DATA EXCERPT:
══════════
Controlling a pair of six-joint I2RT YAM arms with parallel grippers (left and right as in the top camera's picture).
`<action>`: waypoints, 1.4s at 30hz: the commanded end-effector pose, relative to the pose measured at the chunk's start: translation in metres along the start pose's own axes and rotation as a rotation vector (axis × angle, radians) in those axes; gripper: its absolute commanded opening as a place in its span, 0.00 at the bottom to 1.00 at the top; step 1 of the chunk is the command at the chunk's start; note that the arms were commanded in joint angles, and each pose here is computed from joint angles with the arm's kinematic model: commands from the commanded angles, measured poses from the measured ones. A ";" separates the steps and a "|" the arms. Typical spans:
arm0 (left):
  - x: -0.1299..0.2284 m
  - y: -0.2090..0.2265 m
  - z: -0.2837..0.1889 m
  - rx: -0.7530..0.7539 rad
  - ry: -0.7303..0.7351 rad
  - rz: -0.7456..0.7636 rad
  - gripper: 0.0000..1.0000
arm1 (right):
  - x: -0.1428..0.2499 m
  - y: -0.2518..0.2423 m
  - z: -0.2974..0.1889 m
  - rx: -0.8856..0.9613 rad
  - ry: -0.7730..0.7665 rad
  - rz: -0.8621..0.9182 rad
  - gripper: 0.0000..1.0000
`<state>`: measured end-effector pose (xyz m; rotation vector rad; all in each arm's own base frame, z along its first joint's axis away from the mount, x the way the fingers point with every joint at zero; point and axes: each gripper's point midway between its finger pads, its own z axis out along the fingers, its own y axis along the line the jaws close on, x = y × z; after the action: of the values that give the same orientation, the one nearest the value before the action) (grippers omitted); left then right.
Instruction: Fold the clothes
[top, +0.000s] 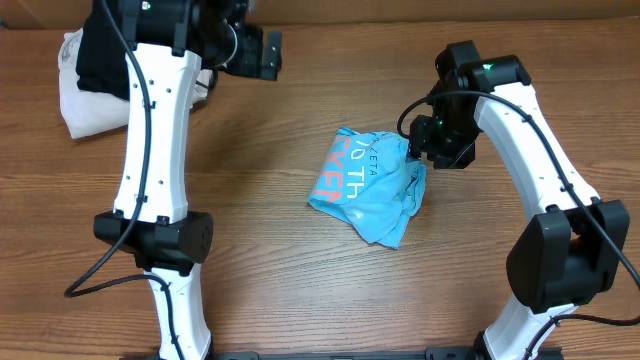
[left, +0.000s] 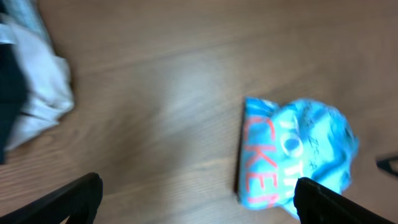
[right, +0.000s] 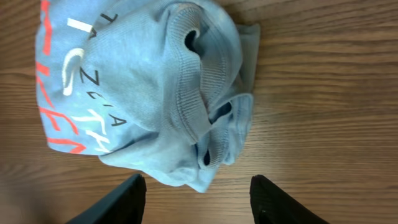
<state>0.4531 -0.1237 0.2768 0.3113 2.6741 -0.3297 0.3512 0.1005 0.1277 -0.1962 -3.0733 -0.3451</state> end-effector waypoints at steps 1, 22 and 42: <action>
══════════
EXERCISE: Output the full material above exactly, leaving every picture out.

WRITTEN ANSWER:
Controlling a pair of six-joint I2RT YAM arms with parallel grippers (left and right as in the top camera's picture).
`<action>`: waypoints, 1.4s at 30hz: the commanded end-effector pose, relative to the pose measured at the chunk's start: translation in metres along the start pose's own axes and rotation as a rotation vector (axis × angle, radians) in those axes; gripper: its absolute commanded opening as a place in its span, 0.00 at the bottom to 1.00 at the top; step 1 of the chunk is the command at the chunk's start; note that the arms were commanded in joint angles, and each pose here is computed from joint angles with the arm's kinematic model: commands from the commanded angles, measured poses from the measured ones. A ";" separates the steps and a "|" the arms. Typical spans:
arm0 (left):
  - x: -0.1299..0.2284 m
  - y: -0.2090..0.2265 m
  - z: -0.2837..0.1889 m
  - rx: -0.7530..0.7539 rad
  - ry: -0.7303..0.7351 rad
  - rz: -0.7456..0.7636 rad
  - gripper: 0.0000..1.0000
arm1 (right):
  - x: -0.1428..0.2499 m
  - y: -0.2518..0.2423 m
  - z: -0.2974..0.1889 m
  - rx: -0.8856..0.9613 rad
  - ry: -0.7730..0.7665 rad
  - rz: -0.8621..0.9182 rad
  - gripper: 0.0000..1.0000
`<state>`: measured end-effector pose (xyz m; rotation vector rad; all in each arm's own base frame, z along its first joint's axis away from the mount, x the way the fingers point with every joint at zero; point and axes: each gripper's point midway between its finger pads, its own z axis out along the fingers, its own y axis along the line the jaws close on, x = y × z; after the action: of the values that give the same orientation, the one nearest the value before the action) (grippers omitted); left then right.
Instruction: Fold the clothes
[top, +0.000s] 
[left, +0.000s] 
[right, +0.000s] 
<state>0.4531 -0.1237 0.2768 0.3113 2.6741 -0.3297 0.3512 0.1005 0.1277 -0.1962 -3.0733 -0.3451</state> end-effector waypoints at steps 1, 22 and 42: <action>

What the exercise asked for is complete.